| I certainly believe that there should be a TQM initiative in Sales!
Over the last few years, several of us in the office have toyed with
the idea of just doing something on our own. Our consensus was that
several things stand in the way of success, in no particular order:
1. What is Sales quality? I can't tell you what it is but I know it
when I see it. Somethings are obvious, like returning phone calls in a
timely manner or quality presentations. Others are not.
2. How do you sustain improvements which are not self-sustaining?
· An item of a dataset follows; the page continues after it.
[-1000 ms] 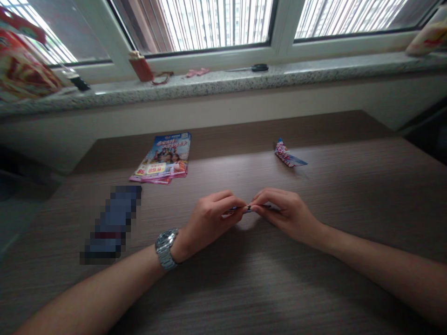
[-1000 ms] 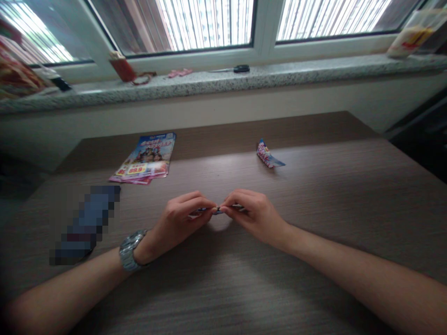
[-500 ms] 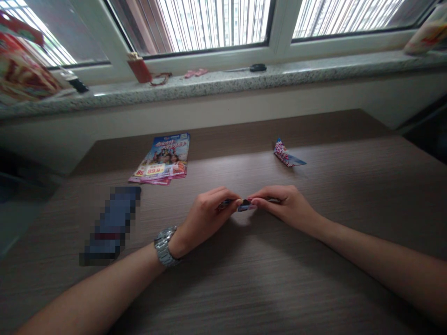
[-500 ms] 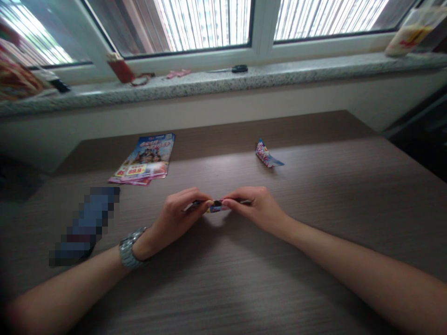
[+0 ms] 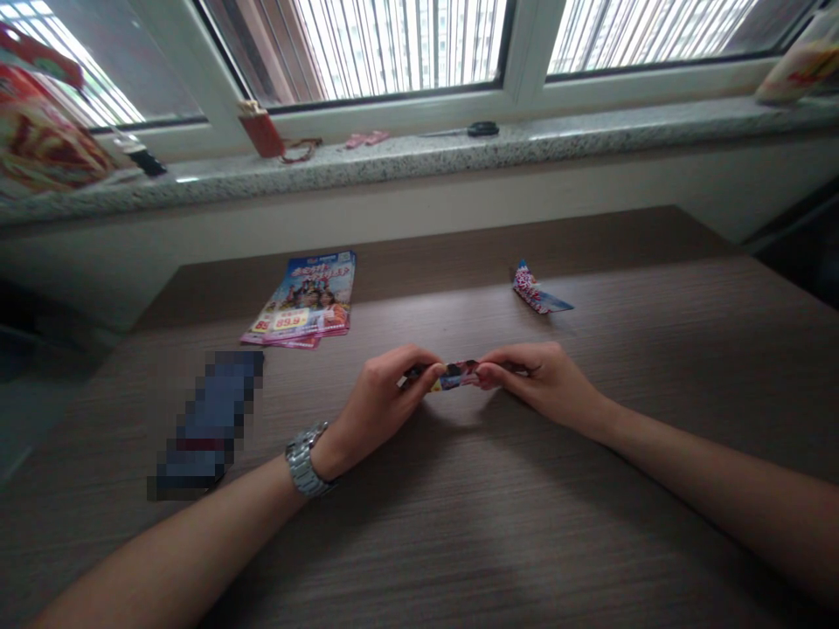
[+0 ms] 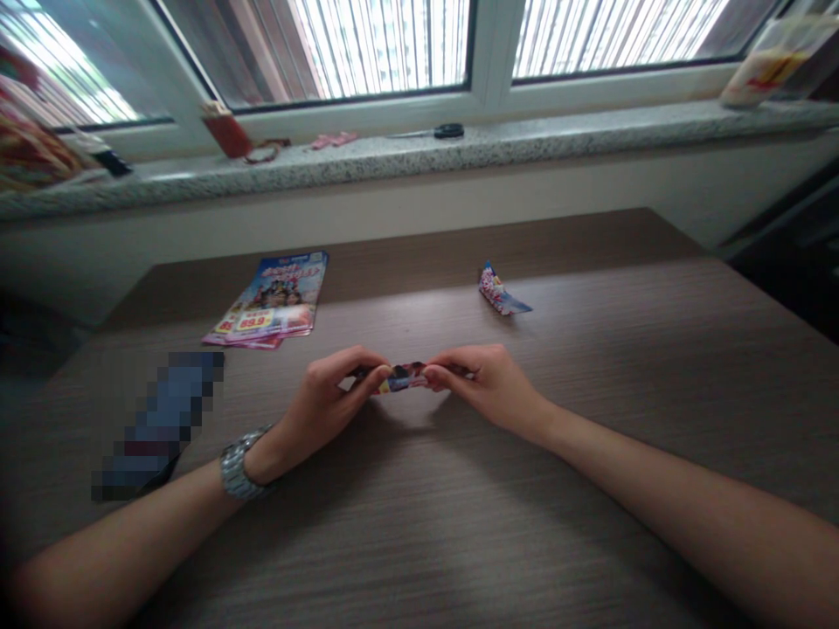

Example: If better instrumentation can improve a manufacturing
process, a single investment makes a permanent improvement. There is
nothing you can do, however, to permanently insure that customer phone
calls are retuned within 4 hours. Given the inherently subjective
nature of the selling process, my gut tells me that a lions share of TQ
in Sales will consist of improving things like this. How do you maintain
the energy needed to identify and continually force such improvements in
each of the 8,000 people in the Sales organization? People aren't
machines.
3. Management commitment. Although I am one of the branch management
team, I was skeptical that we would be able to sustain any sort of
ongoing program without the explicit support of both the rest of the
management team and Digital. The other two sales managers were
receptive to our initial ideas, but we felt that they did not
understand what we were trying to do well enough to make the level of
commitment necessary to create change. This isn't their fault - a
commitment to quality must originate at the top and filter down
throughout the organization.
4. Fear of unleashing a monster. A thought which occured to me was
that we would start a process which would piss people off. Given that
there is no clear corporate (or US Sales) comitment to improvement, I
feared that people would quickly start to identify significant problems
which we in a local branch office can't fix. If we were unable to get
those higher up in the organization committed to solving problems,
people would get frustrated that they were putting energy into fixing
problems which the corporation wasn't interested in fixing.
5. Tools. We didn't have a clue how to get started with a sustainable
program. I looked around for help, didn't find anybody who knew how to
apply TQM to a sales and service organization.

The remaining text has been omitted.